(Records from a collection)
╭──

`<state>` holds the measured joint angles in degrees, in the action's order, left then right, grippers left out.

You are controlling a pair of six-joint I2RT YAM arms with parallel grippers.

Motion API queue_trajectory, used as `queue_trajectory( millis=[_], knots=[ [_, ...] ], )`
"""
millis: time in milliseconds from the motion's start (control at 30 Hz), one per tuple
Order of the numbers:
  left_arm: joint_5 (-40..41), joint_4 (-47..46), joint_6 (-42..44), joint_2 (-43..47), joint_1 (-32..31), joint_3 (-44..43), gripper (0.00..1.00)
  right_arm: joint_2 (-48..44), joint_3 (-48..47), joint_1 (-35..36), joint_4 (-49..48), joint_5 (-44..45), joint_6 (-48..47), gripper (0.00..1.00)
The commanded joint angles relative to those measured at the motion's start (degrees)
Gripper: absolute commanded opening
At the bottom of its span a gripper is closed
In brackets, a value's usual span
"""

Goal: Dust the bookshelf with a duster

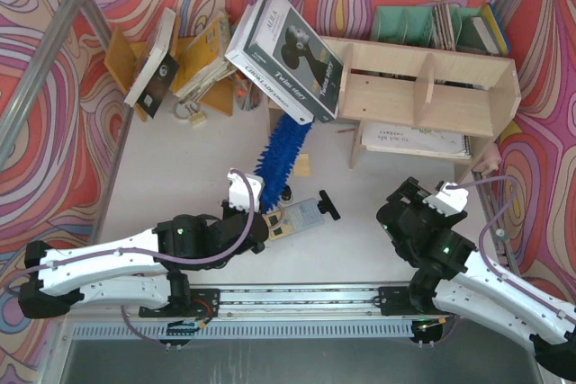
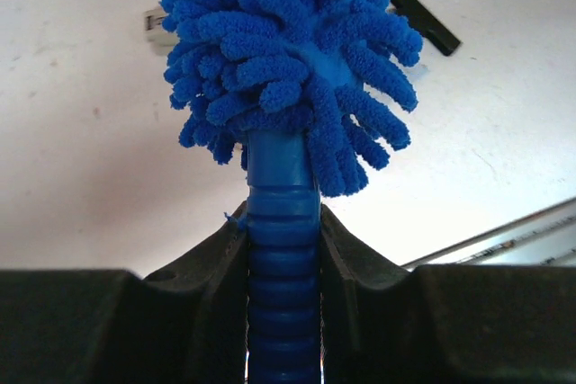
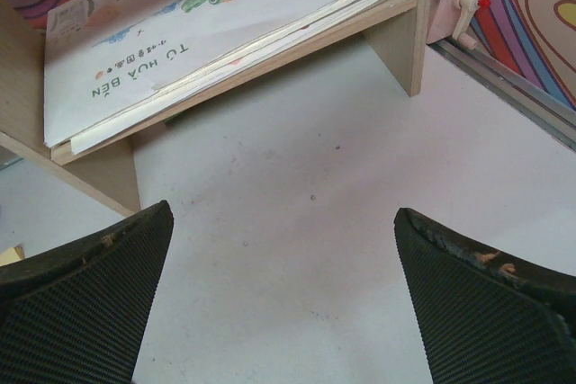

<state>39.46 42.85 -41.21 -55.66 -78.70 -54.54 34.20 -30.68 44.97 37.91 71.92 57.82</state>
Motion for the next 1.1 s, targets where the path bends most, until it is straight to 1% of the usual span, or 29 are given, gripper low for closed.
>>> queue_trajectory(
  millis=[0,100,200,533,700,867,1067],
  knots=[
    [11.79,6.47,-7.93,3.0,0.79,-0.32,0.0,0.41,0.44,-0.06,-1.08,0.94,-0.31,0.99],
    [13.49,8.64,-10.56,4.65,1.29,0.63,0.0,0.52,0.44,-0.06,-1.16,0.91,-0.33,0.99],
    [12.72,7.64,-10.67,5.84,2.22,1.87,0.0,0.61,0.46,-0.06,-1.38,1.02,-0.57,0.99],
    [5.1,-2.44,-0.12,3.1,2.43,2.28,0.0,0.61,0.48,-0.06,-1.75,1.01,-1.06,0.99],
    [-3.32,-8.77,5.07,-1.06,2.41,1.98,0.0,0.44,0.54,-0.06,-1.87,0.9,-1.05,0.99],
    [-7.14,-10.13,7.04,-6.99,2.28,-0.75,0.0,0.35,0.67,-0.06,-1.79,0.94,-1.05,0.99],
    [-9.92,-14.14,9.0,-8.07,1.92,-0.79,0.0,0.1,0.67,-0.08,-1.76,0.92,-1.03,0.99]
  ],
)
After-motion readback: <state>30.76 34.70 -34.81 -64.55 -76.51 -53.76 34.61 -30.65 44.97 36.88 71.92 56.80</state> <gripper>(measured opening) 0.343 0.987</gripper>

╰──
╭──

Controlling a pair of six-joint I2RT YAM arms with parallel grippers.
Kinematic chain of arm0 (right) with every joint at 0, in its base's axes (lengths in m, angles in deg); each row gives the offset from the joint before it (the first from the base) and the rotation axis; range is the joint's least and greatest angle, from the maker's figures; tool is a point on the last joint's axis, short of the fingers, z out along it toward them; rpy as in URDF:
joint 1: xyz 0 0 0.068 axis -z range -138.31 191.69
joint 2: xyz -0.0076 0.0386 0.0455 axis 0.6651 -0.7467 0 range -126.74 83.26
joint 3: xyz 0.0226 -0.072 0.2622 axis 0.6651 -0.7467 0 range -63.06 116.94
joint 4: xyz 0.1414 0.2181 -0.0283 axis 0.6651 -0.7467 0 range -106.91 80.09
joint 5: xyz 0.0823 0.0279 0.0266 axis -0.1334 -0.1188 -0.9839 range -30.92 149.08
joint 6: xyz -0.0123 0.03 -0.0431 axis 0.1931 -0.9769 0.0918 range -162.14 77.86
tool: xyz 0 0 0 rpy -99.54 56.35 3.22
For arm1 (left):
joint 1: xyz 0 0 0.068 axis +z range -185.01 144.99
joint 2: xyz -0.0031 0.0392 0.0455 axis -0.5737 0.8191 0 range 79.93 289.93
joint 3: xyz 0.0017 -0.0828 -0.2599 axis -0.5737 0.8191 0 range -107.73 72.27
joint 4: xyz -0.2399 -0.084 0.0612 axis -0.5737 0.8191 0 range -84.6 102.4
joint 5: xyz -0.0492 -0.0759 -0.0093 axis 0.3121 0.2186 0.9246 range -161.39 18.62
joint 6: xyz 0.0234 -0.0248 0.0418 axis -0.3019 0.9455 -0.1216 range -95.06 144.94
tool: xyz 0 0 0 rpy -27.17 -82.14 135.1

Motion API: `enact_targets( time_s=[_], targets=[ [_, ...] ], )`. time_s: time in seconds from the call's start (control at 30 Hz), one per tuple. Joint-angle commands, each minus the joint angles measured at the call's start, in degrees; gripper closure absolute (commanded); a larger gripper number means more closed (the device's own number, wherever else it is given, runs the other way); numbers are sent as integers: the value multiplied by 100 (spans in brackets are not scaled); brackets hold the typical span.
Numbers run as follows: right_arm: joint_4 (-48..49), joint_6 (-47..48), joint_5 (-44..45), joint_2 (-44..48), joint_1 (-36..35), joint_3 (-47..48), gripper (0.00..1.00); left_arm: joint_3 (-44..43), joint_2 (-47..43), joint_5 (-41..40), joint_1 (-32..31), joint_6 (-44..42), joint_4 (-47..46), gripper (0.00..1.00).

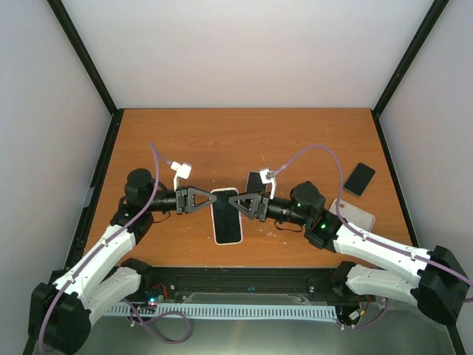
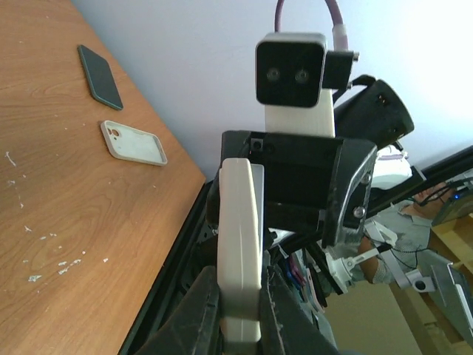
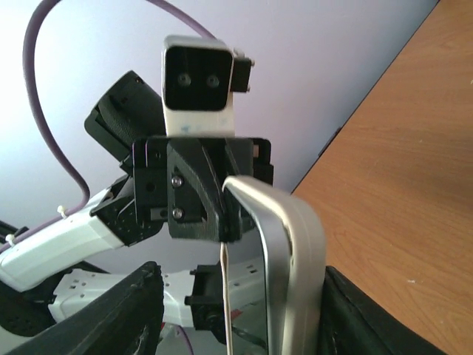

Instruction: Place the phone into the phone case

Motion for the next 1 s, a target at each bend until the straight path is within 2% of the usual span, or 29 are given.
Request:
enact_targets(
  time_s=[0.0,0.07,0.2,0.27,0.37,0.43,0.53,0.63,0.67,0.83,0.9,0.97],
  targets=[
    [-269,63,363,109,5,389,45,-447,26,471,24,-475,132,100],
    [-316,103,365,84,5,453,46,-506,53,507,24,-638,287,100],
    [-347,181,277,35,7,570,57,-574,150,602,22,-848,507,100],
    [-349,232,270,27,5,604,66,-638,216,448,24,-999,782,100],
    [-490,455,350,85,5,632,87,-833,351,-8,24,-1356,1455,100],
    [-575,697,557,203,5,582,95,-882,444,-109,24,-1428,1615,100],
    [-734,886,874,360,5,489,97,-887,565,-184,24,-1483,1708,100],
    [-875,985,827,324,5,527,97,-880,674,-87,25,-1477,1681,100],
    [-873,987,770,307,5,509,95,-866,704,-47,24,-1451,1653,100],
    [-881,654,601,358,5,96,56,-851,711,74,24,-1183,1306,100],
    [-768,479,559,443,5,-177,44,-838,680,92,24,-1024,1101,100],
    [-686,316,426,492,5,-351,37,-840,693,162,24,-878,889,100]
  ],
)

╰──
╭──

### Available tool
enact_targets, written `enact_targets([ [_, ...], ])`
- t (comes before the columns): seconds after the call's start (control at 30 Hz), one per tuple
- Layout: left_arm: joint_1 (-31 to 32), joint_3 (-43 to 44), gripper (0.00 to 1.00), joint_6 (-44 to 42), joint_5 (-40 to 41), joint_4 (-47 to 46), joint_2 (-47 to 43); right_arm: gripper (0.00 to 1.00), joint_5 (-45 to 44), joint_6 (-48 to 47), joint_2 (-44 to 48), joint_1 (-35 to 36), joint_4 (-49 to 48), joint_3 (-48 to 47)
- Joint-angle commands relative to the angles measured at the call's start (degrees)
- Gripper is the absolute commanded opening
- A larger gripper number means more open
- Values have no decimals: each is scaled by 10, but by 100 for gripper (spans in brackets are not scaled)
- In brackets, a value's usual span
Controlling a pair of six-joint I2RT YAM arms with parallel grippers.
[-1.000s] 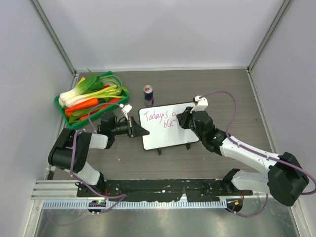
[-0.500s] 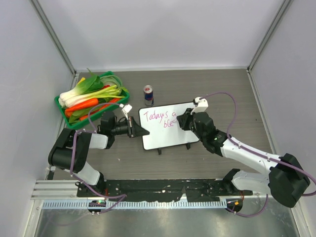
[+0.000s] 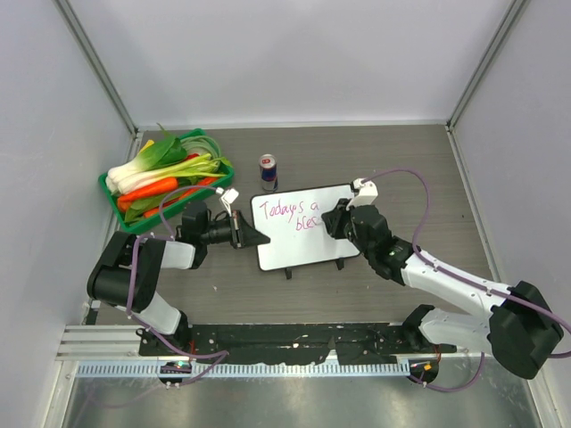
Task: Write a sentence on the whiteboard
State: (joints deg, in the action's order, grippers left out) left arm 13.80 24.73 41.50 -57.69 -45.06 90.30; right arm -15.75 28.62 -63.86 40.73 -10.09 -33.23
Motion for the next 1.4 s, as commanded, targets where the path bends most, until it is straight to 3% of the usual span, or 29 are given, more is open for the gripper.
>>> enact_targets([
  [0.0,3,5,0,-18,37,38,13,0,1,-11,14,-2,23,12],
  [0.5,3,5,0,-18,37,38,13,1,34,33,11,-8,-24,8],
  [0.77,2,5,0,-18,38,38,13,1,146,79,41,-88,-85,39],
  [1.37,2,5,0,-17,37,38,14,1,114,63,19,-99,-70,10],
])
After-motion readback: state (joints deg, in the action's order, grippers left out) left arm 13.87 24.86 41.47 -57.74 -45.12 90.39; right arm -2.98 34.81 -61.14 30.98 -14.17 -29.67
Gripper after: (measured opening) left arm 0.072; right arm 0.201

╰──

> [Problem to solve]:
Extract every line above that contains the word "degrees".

> [Task output]:
`<state>` holds the measured joint angles in degrees, in the action's order, left then right, grippers left out.
The commanded joint angles relative to those measured at the motion's start (degrees)
Motion API: `enact_targets( time_s=[_], targets=[ [_, ...] ], )`. time_s: time in seconds from the call's start (control at 30 Hz), one per tuple. Joint-angle commands, each minus the joint angles measured at the call's start, in degrees; gripper closure absolute (commanded); a larger gripper number means more closed (the device's own number, wherever else it is given, runs the other way); numbers are sent as integers: the value multiplied by 100 (spans in brackets are not scaled); brackets hold the typical span.
- Joint-angle commands relative to the angles measured at the call's start (degrees)

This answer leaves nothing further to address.